### The problem
Please print the entries below exactly, from the line with "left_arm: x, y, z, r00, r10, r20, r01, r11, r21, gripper" through the line with "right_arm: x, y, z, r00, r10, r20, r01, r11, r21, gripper", including both of those lines and leaving out all others.

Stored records
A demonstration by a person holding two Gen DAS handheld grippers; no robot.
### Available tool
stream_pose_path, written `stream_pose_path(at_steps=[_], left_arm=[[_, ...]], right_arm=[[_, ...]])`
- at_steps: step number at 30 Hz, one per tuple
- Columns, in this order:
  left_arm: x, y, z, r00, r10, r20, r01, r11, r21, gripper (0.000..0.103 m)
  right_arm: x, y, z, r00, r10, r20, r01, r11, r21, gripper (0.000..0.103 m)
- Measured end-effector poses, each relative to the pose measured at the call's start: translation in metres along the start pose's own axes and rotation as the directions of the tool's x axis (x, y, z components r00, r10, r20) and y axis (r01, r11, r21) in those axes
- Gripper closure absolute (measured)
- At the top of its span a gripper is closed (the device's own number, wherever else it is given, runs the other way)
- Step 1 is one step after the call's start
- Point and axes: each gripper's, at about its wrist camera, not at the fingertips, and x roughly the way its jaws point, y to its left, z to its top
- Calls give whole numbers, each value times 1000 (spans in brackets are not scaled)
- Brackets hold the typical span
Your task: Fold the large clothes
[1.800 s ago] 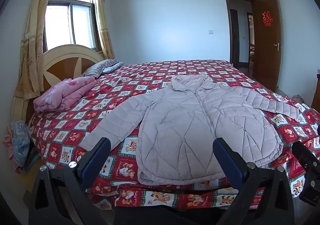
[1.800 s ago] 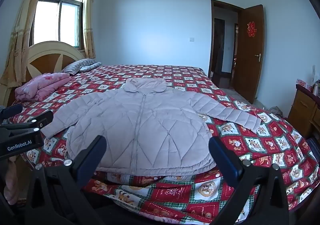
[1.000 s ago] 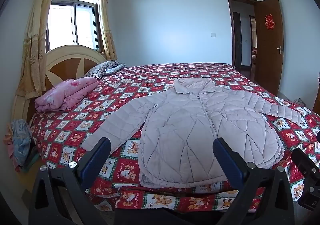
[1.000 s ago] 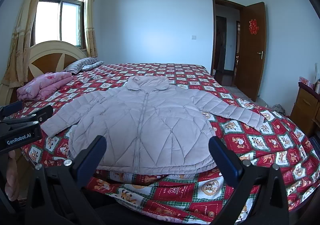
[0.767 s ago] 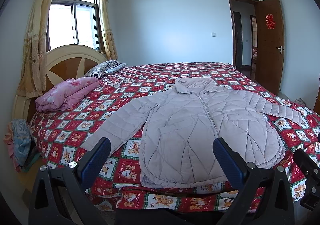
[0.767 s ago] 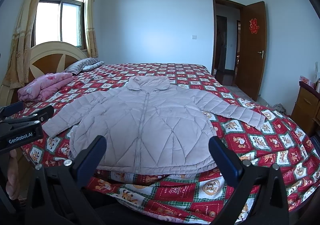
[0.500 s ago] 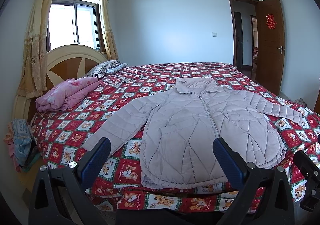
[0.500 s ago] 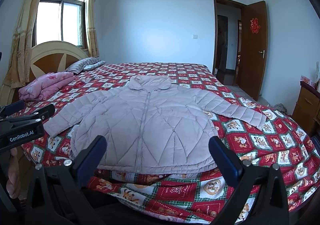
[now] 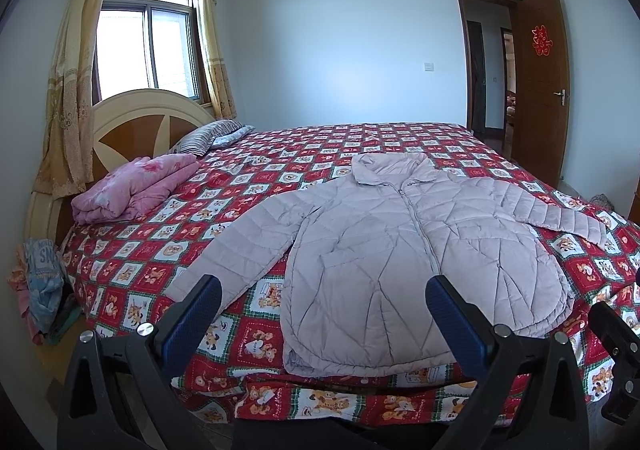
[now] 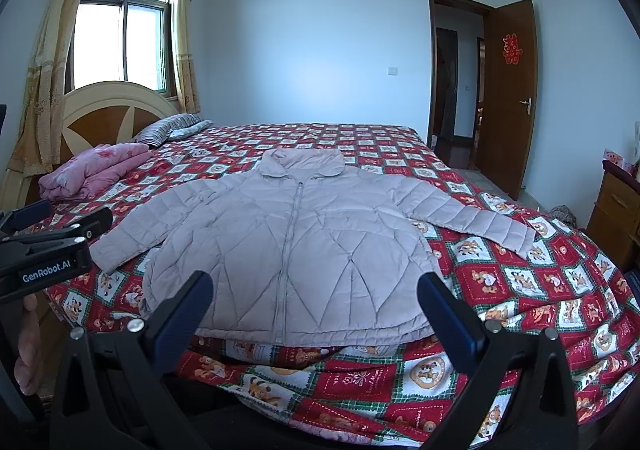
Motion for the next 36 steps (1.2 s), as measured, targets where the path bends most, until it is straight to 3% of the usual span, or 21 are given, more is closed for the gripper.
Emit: stream_pose_path(at_steps=[36], left_arm=[[12, -1, -1, 1000, 5, -31, -5, 1000, 17, 1]], right_arm=[[4, 2, -3, 1000, 12, -17, -11, 1000, 3, 0]])
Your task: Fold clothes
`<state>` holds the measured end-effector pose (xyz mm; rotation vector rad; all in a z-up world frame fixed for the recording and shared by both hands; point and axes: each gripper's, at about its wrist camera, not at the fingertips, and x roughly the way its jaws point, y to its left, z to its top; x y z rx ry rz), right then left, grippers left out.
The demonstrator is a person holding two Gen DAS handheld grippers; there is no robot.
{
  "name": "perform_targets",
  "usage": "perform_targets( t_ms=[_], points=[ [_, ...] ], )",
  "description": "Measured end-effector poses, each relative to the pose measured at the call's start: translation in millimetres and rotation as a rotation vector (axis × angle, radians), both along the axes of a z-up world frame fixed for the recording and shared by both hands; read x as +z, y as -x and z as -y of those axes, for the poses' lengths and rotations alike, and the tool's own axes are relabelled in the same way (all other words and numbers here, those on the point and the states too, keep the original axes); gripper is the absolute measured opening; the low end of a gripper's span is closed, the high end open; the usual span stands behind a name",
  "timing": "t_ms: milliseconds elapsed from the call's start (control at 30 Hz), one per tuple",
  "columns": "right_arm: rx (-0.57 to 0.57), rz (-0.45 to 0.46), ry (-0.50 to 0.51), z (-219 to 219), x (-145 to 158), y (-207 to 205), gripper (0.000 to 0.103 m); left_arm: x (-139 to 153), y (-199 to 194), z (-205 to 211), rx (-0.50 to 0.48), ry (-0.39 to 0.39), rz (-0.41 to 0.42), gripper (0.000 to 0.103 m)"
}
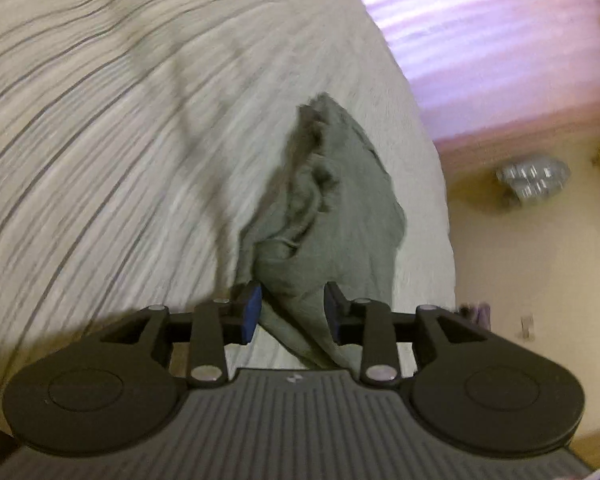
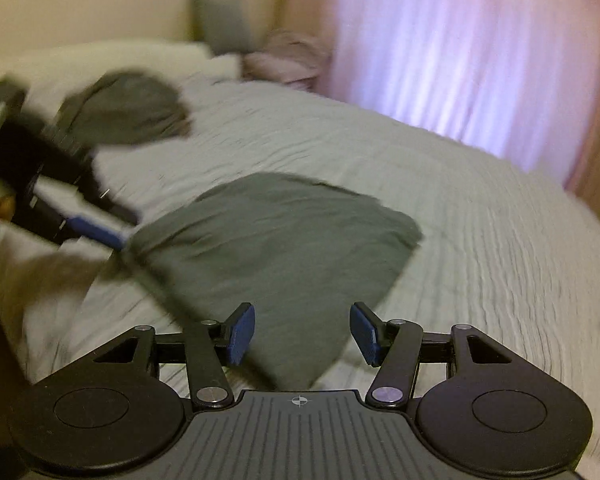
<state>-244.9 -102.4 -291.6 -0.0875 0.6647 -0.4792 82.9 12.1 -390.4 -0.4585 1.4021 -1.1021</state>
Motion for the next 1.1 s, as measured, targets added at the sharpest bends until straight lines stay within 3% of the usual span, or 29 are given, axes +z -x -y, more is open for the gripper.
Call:
perform_targets(
  t_ms=[167,300,367,400,433,467,567,667,733,833,967,1100],
  points=[
    [0.059,-0.125,0.162,-19,-26,-13,0.056,-10,0,9,0.083,0.015,-0.018,0.028],
    [0.062,-0.141,0.220,-16,-37,-11,0.056,-15,0,15,0.105,0.020,-0.008,0.027],
    [0.068,-0.147,0.226,-13,-41,-12,0.056,-16,1,11,0.101,0.033,0.006,0.013],
    [0.070,-0.154,0.245,-12,-43,-13,0.047,-16,1,9,0.098,0.042,0.015,0.004],
    [0.080,-0.169,0.259,-12,-46,-14,0.035,-15,2,7,0.093,0.054,0.029,0.002],
    [0.093,-0.182,0.258,-11,-46,-15,0.014,-8,4,2,0.083,0.076,0.064,0.002],
    [0.104,-0.156,0.278,-15,-42,-14,0.005,11,9,-8,0.055,0.138,0.172,0.001],
    [0.114,-0.148,0.303,-18,-38,-13,0.005,11,11,-11,0.045,0.132,0.241,0.001],
    [0.130,-0.194,0.291,-17,-45,-18,0.005,-4,12,-7,0.042,0.073,0.257,0.001],
    [0.141,-0.238,0.276,-17,-55,-19,0.005,-11,15,-15,0.060,0.077,0.226,0.001],
    [0.111,-0.228,0.254,-11,-54,-16,0.005,-1,23,-9,0.012,0.065,0.353,0.001],
    [0.089,-0.250,0.184,0,-65,-25,0.006,-14,21,-1,-0.007,0.003,0.345,0.006]
  ],
)
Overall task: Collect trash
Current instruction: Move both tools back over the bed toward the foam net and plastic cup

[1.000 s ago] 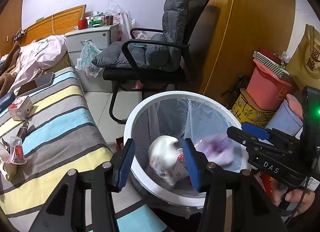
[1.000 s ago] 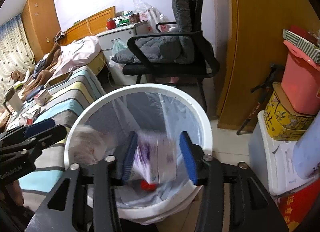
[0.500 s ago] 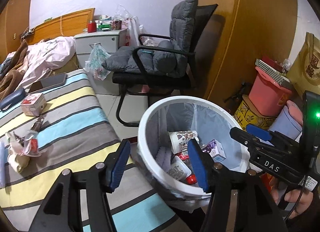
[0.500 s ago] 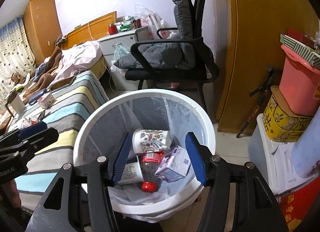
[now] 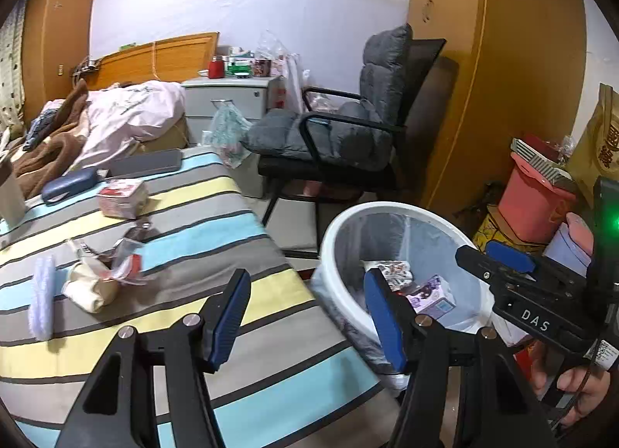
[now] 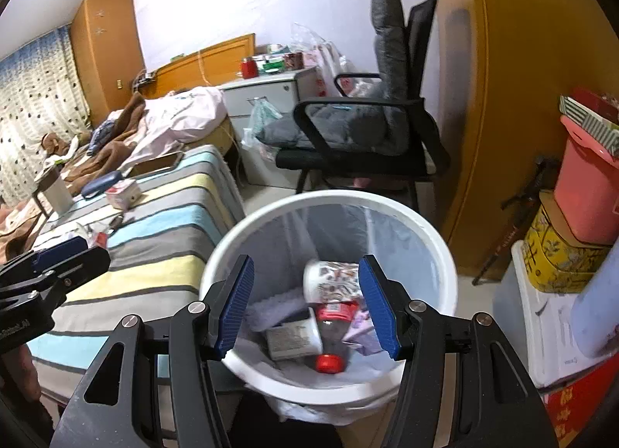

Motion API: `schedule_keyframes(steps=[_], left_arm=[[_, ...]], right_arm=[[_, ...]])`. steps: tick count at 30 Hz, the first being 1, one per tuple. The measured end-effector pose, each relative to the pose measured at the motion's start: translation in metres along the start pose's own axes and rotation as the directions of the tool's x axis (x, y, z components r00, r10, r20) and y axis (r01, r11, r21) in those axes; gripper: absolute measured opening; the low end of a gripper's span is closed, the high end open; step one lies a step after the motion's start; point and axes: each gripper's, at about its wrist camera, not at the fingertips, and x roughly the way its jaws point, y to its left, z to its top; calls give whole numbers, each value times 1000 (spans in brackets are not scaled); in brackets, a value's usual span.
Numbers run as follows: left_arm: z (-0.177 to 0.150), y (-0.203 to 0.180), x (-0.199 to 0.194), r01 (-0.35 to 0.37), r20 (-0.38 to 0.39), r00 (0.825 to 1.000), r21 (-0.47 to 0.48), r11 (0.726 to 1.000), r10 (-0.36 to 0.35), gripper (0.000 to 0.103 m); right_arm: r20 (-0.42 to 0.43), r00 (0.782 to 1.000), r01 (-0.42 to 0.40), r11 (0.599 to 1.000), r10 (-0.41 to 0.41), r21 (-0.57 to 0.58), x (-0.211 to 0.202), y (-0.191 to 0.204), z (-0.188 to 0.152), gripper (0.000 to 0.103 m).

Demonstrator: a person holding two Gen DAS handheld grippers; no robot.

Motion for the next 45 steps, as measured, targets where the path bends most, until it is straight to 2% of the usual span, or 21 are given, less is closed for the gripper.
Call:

### Task output
  left_arm: x, y, z, r00, r10, r20, r01, r11, r21, gripper (0.000..0.103 m)
  right_arm: x, y, z, r00, r10, r20, r01, r11, r21, gripper (0.000..0.103 m)

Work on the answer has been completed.